Варан спал. Спал сном тяжелым, глубоким, беспробудным. Он теперь спал почти все время, лежал в углу террариума неподвижной кучей бурой кожи, мяса и толстых костей. Иногда базилевсу казалось, что он вообще умер: ни единого движения, даже самого легкого дыхания не исходило из чудовищных дырчатых ноздрей.
«Но если бы он умер, он уже начал бы разлагаться, – думал базилевс. – Или мистические орудия вообще не разлагаются? Вот взять хоть кадавра…»
На этом мысли его кончались. Думать было как-то трудно, муторно, почти невозможно. По ночам ему снилось, что он тоже варан, лежит в дальнем углу аравийской пустыни, недвижный, наполовину занесенный желтым песком, спит, и нет у него сил проснуться.
Когда же он все-таки просыпался, первое, что он видел, был спящий варан.
Теперь он все время проводил в кабинете, ел, пил и даже спал в нем.
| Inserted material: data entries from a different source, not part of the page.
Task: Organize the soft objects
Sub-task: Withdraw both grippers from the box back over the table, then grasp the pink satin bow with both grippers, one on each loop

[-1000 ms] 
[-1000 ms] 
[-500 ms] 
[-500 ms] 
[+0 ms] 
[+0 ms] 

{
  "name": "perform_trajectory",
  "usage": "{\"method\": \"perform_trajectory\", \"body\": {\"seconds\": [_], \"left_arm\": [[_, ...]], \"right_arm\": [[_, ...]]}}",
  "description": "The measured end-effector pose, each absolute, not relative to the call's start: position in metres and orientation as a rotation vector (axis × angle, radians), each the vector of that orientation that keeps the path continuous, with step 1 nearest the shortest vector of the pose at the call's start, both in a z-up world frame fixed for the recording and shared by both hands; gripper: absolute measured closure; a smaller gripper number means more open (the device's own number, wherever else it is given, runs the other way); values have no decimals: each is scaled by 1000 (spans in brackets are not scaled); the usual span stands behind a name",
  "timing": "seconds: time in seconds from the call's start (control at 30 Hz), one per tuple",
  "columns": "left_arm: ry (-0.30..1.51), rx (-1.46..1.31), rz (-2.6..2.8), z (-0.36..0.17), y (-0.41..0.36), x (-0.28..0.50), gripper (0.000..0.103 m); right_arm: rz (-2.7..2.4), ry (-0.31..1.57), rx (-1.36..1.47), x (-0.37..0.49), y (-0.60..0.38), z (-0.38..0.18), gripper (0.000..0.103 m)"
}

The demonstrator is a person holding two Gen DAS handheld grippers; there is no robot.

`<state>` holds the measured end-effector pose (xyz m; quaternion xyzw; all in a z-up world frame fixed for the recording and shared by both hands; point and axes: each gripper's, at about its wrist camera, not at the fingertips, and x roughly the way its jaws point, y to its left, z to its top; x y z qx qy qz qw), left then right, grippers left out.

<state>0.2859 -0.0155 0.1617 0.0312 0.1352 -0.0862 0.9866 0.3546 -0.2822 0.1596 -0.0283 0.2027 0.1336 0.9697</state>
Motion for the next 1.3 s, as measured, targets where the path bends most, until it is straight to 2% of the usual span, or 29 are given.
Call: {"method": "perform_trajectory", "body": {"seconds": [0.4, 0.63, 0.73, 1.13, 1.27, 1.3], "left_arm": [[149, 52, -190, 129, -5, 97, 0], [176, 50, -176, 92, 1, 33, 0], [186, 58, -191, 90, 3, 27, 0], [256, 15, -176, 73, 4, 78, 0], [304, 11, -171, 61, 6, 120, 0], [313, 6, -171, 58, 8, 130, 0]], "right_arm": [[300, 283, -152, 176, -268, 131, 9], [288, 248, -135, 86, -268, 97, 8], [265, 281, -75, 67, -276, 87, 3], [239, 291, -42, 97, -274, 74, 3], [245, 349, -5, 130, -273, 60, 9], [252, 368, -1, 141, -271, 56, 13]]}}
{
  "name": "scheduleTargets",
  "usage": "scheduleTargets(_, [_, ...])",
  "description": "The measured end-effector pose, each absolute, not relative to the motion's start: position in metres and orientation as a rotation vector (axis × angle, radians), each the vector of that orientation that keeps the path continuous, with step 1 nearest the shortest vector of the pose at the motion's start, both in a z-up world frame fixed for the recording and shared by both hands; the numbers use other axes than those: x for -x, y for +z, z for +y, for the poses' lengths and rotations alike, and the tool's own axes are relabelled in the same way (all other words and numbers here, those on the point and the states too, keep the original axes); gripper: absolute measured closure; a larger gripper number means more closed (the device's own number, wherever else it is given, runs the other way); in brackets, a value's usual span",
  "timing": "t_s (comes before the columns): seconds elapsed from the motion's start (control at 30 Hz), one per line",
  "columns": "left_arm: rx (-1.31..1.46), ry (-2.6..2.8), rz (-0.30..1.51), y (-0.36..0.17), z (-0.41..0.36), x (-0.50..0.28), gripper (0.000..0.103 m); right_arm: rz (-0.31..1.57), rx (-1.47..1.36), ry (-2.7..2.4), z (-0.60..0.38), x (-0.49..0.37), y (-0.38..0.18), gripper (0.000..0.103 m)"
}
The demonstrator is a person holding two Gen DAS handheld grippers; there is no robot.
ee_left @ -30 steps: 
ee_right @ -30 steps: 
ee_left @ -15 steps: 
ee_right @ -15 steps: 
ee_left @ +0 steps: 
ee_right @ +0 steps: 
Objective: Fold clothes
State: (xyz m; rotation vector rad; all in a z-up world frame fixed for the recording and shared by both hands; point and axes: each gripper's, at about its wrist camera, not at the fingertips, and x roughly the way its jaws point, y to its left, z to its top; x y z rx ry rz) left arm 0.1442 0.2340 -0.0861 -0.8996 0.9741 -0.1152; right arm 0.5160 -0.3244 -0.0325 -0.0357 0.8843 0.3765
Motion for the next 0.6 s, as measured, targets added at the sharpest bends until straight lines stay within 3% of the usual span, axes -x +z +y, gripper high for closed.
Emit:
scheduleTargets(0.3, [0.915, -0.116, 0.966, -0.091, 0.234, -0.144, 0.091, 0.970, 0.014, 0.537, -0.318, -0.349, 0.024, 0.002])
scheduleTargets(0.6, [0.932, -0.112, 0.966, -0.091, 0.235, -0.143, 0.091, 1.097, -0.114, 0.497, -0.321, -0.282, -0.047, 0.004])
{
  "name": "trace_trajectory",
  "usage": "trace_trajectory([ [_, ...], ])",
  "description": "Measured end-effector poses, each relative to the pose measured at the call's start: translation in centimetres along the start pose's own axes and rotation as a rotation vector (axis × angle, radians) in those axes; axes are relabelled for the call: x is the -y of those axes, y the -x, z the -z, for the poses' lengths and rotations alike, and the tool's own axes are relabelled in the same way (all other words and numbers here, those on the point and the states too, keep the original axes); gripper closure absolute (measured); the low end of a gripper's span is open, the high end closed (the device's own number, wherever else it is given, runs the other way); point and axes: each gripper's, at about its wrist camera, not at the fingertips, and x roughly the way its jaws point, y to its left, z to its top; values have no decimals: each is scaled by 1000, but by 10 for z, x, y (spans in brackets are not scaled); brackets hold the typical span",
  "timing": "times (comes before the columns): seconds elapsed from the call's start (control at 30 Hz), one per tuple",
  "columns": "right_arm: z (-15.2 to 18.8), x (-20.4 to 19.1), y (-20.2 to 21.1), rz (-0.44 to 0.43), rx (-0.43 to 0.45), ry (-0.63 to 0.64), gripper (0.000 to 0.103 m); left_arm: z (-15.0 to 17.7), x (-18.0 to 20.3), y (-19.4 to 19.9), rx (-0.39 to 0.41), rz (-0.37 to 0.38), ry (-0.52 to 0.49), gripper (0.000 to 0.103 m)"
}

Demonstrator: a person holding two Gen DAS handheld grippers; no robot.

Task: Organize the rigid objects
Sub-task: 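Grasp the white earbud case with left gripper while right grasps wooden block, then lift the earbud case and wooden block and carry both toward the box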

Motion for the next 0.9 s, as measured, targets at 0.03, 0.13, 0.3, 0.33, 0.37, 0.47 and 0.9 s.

Он хотел выйти, прогуляться – да хоть бы и в саду камней, что ли, – но Мышастый не пускал его.
– Надо, чтобы сила опять соединилась с вами, потентат, – говорил он.
Он не возражал, соглашался, просто потому, что не было сил возражать. Но сам про себя знал, что не вернется эта сила. Во всяком случае, пока он не даст согласия и дальше быть базилевсом. А он все никак не мог решиться, не мог сказать «да». Хотя выхода все равно не было. У него имелось два варианта: согласиться на предложение триумвирата и вернуться к обязанностям или отказаться. И тогда он и сам, как несчастный кадавр, присоединился бы к великой цепи непогребенных.